The incidence and functional consequences of RT-associated cardiac perfusion defects.

PURPOSE: Radiation therapy (RT) for left-sided breast cancer has been associated with cardiac dysfunction. We herein assess the temporal nature and volume dependence of RT-induced left ventricular perfusion defects and whether these perfusion defects are related to changes in cardiac wall motion or alterations in ejection fraction. METHODS: From 1998 to 2001, 114 patients were enrolled onto an IRB-approved prospective clinical study to assess changes in regional and global cardiac function after RT for left-sided breast cancer. Patients were imaged 30 to 60 minutes after injection of technetium 99m sestamibi or tetrofosmin. Post-RT perfusion scans were compared with the pre-RT studies to assess for RT-induced perfusion defects as well as functional changes in wall motion and ejection fraction. Two-tailed Fisher's exact test and the Cochran-Armitage test for linear trends were used for statistical analysis. RESULTS: The incidence of new perfusion defects 6, 12, 18, and 24 months after RT was 27%, 29%, 38%, and 42%, respectively.

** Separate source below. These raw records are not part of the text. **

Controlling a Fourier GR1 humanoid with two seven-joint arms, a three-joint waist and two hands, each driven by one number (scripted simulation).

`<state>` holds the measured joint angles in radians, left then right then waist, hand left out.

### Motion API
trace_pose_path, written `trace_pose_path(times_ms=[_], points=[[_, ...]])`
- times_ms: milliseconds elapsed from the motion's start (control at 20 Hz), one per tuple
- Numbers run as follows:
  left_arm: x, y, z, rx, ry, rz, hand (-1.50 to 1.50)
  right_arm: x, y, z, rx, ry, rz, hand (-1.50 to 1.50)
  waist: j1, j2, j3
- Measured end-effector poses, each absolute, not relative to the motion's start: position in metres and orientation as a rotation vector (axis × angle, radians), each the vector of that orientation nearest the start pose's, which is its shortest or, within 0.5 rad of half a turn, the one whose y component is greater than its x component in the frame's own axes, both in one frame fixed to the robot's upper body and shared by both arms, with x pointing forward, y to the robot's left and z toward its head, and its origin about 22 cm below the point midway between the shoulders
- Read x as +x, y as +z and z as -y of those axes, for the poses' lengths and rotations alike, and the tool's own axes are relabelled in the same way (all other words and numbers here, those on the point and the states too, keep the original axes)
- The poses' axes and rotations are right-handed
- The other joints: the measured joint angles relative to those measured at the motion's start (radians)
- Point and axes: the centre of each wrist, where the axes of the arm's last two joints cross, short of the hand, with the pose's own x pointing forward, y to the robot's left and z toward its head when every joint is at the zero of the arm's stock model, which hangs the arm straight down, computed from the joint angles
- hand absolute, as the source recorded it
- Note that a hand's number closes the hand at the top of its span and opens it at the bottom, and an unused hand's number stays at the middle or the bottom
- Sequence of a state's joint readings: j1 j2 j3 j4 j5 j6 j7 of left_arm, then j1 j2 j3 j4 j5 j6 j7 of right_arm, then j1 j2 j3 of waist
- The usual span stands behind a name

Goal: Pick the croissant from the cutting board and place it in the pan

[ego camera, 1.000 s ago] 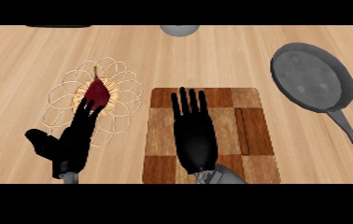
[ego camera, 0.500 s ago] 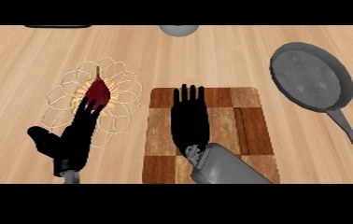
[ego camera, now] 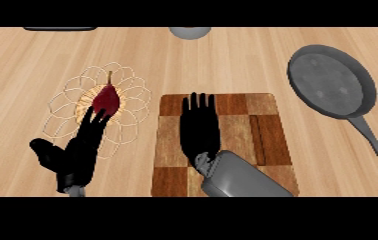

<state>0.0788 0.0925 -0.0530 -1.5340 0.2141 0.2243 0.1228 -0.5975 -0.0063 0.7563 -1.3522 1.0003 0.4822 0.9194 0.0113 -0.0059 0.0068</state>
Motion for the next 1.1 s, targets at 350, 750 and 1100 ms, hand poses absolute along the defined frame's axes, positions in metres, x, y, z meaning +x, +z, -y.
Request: trace_pose_path(times_ms=[350, 750, 1100], points=[[0.222, -0.027, -0.253, 0.071, 0.259, 1.317, 0.00, 0.270, 0.052, 0.014, -1.087, 1.550, 0.990, -1.50, -0.003, 0.000, 0.001], [0.224, -0.029, -0.252, 0.087, 0.270, 1.315, 0.00, 0.279, 0.029, 0.023, -1.059, 1.567, 0.991, 1.50, -0.002, -0.004, 0.000], [0.225, -0.030, -0.248, 0.080, 0.262, 1.303, 0.00, 0.286, 0.023, 0.023, -1.049, 1.633, 1.101, 1.50, -0.002, -0.009, -0.001]])
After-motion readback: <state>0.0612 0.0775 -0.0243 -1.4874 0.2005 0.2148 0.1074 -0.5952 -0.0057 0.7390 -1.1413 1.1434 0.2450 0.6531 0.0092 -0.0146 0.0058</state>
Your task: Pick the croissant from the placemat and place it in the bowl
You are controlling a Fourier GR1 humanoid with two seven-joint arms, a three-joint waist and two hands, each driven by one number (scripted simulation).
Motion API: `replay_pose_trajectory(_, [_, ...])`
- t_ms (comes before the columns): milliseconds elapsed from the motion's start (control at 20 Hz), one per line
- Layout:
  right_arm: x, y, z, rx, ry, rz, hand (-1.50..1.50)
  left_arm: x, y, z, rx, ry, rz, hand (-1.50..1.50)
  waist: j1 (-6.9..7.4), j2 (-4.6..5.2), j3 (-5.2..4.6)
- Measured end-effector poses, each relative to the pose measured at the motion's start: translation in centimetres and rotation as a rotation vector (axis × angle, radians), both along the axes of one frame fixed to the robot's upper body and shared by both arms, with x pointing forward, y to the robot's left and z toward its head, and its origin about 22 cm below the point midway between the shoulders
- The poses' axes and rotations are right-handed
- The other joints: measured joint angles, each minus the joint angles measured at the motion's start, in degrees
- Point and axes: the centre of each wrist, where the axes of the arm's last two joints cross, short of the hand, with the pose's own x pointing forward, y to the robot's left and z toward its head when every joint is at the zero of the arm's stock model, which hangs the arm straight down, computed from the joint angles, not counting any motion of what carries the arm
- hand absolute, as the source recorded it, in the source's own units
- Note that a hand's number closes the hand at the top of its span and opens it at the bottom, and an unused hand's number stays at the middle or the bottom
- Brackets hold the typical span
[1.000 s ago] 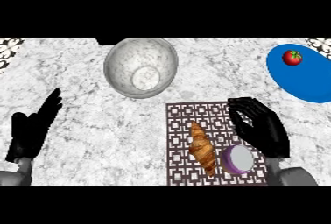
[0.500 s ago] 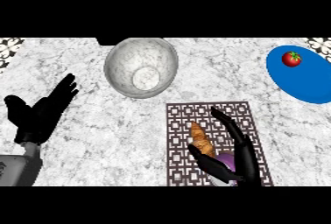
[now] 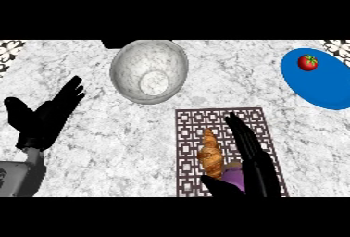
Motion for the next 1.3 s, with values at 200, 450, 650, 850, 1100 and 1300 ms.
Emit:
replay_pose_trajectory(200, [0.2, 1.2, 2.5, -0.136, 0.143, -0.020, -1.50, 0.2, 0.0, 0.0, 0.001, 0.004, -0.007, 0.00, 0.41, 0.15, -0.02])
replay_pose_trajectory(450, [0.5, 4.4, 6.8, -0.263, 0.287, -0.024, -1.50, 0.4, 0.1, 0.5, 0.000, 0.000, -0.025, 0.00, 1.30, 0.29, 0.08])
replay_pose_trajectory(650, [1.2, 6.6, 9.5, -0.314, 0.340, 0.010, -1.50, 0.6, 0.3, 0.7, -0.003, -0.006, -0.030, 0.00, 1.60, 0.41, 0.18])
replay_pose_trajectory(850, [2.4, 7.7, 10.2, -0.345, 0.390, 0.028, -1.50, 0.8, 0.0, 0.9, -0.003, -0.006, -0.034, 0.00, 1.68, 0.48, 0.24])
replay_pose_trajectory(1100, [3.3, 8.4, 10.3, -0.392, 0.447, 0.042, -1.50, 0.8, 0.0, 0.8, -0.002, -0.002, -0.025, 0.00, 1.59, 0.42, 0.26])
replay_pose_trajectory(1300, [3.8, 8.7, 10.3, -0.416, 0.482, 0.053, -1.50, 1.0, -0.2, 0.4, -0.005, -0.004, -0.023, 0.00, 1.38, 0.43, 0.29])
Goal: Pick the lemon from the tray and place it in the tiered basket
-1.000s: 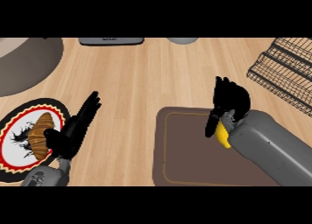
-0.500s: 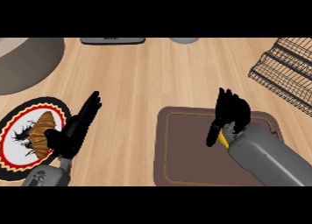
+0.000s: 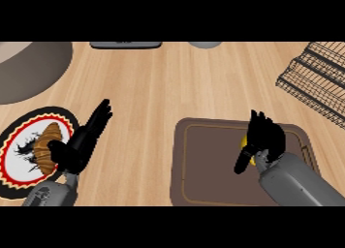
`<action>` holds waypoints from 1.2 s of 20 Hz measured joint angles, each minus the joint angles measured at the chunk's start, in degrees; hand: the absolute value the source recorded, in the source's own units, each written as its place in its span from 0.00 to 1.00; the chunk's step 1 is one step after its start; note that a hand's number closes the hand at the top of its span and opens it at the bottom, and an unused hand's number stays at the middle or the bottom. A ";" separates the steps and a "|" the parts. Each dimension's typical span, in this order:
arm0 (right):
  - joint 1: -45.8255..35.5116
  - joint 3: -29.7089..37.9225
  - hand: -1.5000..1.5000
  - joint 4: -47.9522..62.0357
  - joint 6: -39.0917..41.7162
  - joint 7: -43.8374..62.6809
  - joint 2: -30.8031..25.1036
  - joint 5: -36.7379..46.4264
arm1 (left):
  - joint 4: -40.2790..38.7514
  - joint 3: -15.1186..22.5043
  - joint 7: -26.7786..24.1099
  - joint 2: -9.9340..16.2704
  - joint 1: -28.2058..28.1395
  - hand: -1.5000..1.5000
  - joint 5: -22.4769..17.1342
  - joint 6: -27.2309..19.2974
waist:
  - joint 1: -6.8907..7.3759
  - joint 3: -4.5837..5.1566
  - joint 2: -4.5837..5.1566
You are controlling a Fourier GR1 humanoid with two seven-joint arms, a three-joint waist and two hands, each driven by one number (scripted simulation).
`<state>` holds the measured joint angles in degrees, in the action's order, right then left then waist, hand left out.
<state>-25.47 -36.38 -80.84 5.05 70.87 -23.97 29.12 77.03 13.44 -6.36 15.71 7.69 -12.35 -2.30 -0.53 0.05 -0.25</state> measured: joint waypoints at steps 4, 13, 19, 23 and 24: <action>1.47 1.76 0.00 -0.34 0.40 -0.43 1.31 1.74 | -0.85 0.24 -1.27 -0.84 -0.62 0.50 1.21 -0.10 | 0.22 0.00 0.07; 4.79 5.78 1.00 1.88 -0.75 -6.26 5.26 8.57 | -0.74 -0.99 -1.42 -1.56 -1.36 0.50 2.17 1.18 | 0.48 0.06 0.12; 4.40 8.88 1.00 3.11 -1.26 -9.01 8.53 14.89 | -1.17 -2.53 -0.79 -2.79 -0.27 0.50 3.44 2.20 | 0.49 0.14 0.08; 5.81 10.54 1.00 3.22 -1.59 -10.54 10.43 18.61 | -1.78 -3.86 -0.36 -3.28 0.46 0.50 4.26 3.41 | 0.47 0.22 -0.03; 6.32 11.14 1.00 2.41 -1.35 -10.89 10.37 19.20 | -1.04 -4.07 0.38 -3.66 0.34 0.50 4.32 3.35 | 0.49 0.18 -0.02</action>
<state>-19.15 -25.24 -78.43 3.69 59.99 -13.60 48.32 75.99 9.37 -5.98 12.05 8.03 -8.02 1.06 -0.04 0.22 -0.27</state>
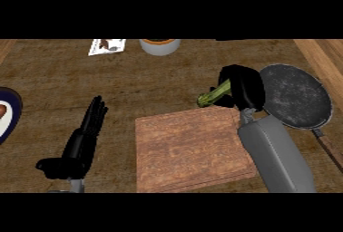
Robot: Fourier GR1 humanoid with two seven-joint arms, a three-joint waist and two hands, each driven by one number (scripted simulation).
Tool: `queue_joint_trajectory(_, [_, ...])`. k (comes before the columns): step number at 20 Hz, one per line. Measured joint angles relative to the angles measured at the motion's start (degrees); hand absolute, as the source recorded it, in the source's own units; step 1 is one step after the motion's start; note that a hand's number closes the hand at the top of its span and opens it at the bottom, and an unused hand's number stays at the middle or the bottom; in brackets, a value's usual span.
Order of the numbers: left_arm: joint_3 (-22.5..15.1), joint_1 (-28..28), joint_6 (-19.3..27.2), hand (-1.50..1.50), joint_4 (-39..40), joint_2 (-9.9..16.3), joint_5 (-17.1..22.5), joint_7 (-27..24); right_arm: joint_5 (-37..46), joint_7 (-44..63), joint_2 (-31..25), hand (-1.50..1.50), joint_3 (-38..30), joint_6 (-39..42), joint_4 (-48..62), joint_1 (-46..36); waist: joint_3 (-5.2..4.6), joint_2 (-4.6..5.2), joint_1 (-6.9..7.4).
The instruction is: Pick the squash from the cutting board and place it in the pan
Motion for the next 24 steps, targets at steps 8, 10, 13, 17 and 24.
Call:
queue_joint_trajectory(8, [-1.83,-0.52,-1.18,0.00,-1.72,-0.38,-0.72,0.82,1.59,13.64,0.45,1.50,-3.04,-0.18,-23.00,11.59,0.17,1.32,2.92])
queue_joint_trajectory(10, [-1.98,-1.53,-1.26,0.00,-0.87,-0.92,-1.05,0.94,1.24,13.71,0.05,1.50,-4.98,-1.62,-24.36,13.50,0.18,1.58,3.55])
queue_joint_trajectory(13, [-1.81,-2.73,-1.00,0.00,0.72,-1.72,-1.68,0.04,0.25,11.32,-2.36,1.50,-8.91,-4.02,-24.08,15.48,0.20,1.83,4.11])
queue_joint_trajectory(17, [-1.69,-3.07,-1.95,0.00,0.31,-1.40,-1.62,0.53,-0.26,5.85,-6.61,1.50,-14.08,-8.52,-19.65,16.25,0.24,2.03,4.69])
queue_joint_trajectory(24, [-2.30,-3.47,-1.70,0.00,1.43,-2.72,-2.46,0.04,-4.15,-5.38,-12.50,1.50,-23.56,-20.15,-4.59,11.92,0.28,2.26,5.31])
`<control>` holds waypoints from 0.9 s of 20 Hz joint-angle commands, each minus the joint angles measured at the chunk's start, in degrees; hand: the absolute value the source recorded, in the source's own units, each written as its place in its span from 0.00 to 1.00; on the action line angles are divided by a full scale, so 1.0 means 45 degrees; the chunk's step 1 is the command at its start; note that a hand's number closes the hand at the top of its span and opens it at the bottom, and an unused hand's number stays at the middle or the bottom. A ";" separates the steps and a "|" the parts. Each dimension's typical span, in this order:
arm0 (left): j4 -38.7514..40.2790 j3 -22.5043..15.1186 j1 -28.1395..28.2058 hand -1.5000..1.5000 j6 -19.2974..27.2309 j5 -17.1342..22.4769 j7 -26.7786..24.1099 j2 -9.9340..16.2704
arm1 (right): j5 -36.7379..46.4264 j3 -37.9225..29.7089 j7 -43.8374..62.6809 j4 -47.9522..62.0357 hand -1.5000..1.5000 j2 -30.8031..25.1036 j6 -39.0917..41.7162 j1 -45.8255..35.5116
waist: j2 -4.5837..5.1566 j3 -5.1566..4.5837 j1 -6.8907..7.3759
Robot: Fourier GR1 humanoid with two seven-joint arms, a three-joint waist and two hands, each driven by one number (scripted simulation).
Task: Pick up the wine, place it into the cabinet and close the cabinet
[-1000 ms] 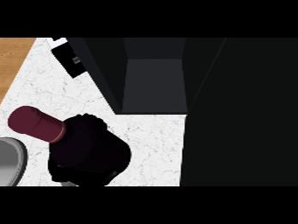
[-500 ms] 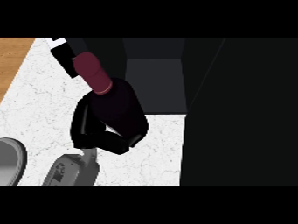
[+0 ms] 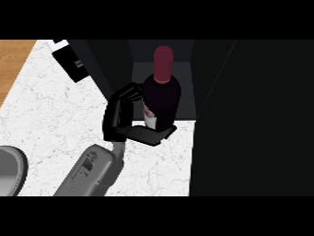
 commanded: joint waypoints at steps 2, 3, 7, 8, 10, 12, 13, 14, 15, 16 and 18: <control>0.2249 -0.0278 -0.0634 1.00 0.0222 0.0992 -0.1461 -0.0004 | -0.0441 -0.0434 -0.0189 -0.0123 0.00 -0.0202 0.0317 0.0589 | 0.0003 -0.0001 -0.0036; 0.2260 -0.0623 -0.1272 1.00 0.0784 0.1341 -0.1208 -0.0004 | -0.0883 -0.1122 -0.0663 0.0802 0.00 -0.0576 0.0680 -0.0103 | 0.0007 0.0001 -0.0020; 0.3210 -0.1338 -0.1501 1.00 0.1672 0.2334 -0.2021 -0.0004 | -0.0705 -0.0462 0.0369 -0.0504 0.00 -0.0340 0.0300 0.0166 | 0.0004 -0.0003 -0.0047; 0.3466 -0.0261 -0.0842 1.00 0.0229 0.1550 -0.2169 -0.0004 | 0.0025 0.0026 0.0406 -0.0240 0.00 -0.0076 -0.0017 0.0017 | 0.0000 -0.0003 0.0036; 0.3939 -0.1294 -0.1934 1.00 0.1581 0.2927 -0.2171 -0.0004 | 0.0042 0.0272 0.0762 -0.0628 0.00 -0.0011 -0.0119 0.0011 | 0.0002 -0.0005 -0.0038; 0.4340 -0.1933 -0.1568 1.00 0.1712 0.3329 -0.2995 -0.0004 | -0.0923 -0.1196 -0.0136 0.0739 0.00 -0.0627 0.0519 -0.0418 | 0.0013 -0.0002 -0.0037; 0.4186 -0.1652 -0.1866 1.00 0.1733 0.3130 -0.2333 -0.0004 | 0.0739 0.0957 -0.1091 0.0157 0.00 0.0314 0.0025 0.0848 | -0.0003 -0.0001 -0.0027; 0.4280 -0.1018 -0.1617 1.00 0.0847 0.2818 -0.2384 -0.0004 | 0.0358 0.0617 0.0017 -0.0398 0.00 0.0180 0.0052 0.0496 | -0.0010 -0.0002 0.0021; 0.4277 -0.1526 -0.1301 1.00 0.1274 0.3224 -0.2572 -0.0004 | 0.0192 0.0094 -0.0751 -0.0264 0.00 0.0002 0.0413 0.0974 | -0.0009 0.0000 -0.0008; 0.4805 -0.1380 -0.1401 1.00 0.1076 0.3093 -0.3255 -0.0004 | -0.1101 -0.1341 0.0164 0.0706 0.00 -0.0632 0.0258 -0.0757 | 0.0010 -0.0002 0.0021; 0.5587 -0.1040 -0.1878 1.00 0.0664 0.3180 -0.3440 -0.0004 | 0.0081 0.0311 0.0002 -0.0429 0.00 -0.0026 0.0292 0.0562 | -0.0002 -0.0003 -0.0012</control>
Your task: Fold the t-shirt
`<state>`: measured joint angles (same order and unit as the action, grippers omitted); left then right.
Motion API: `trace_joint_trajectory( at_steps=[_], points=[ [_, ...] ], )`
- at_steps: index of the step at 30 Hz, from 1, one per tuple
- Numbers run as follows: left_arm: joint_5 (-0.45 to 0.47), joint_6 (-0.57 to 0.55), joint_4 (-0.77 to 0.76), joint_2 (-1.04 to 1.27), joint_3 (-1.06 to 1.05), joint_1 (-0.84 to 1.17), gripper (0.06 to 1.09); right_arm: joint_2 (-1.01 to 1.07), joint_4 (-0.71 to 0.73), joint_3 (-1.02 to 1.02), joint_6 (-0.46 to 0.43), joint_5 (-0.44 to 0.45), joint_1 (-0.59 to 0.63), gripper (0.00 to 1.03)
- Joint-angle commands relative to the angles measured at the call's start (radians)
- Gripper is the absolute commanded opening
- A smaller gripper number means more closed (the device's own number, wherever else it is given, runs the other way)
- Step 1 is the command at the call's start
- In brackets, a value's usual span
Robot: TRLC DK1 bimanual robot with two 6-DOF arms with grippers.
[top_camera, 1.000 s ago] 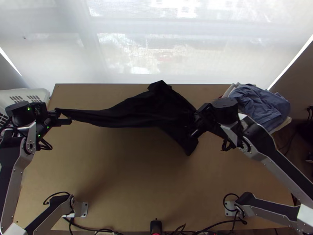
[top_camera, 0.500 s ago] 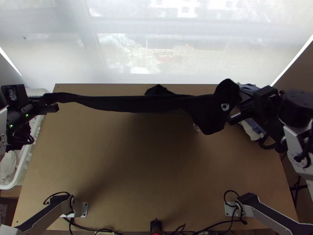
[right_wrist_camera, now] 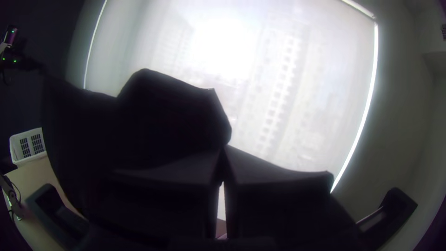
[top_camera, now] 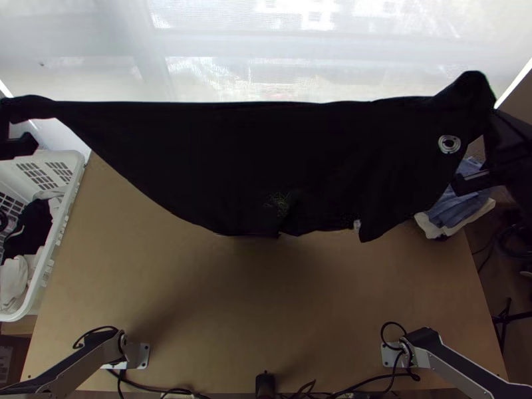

New defects occurred in approximately 10% to 20% and 50% to 60% of patients with less than 5%, and greater than 5%, of their left ventricle included within the RT fields, respectively (p = 0.33 to 0.00008). The rates of wall motion abnormalities in patients with and without perfusion defects were 12% to 40% versus 0% to 9%, respectively; p values were 0.007 to 0.16, depending on the post-RT interval. CONCLUSIONS: Radiation therapy causes volume-dependent perfusion defects in approximately 40% of patients within 2 years of RT. These perfusion defects are associated with corresponding wall-motion abnormalities. Additional study is necessary to better define the long-term functional consequences of RT-induced perfusion defects.[1]

References

  1. The incidence and functional consequences of RT-associated cardiac perfusion defects. Marks, L.B., Yu, X., Prosnitz, R.G., Zhou, S.M., Hardenbergh, P.H., Blazing, M., Hollis, D., Lind, P., Tisch, A., Wong, T.Z., Borges-Neto, S. Int. J. Radiat. Oncol. Biol. Phys. (2005) [Pubmed]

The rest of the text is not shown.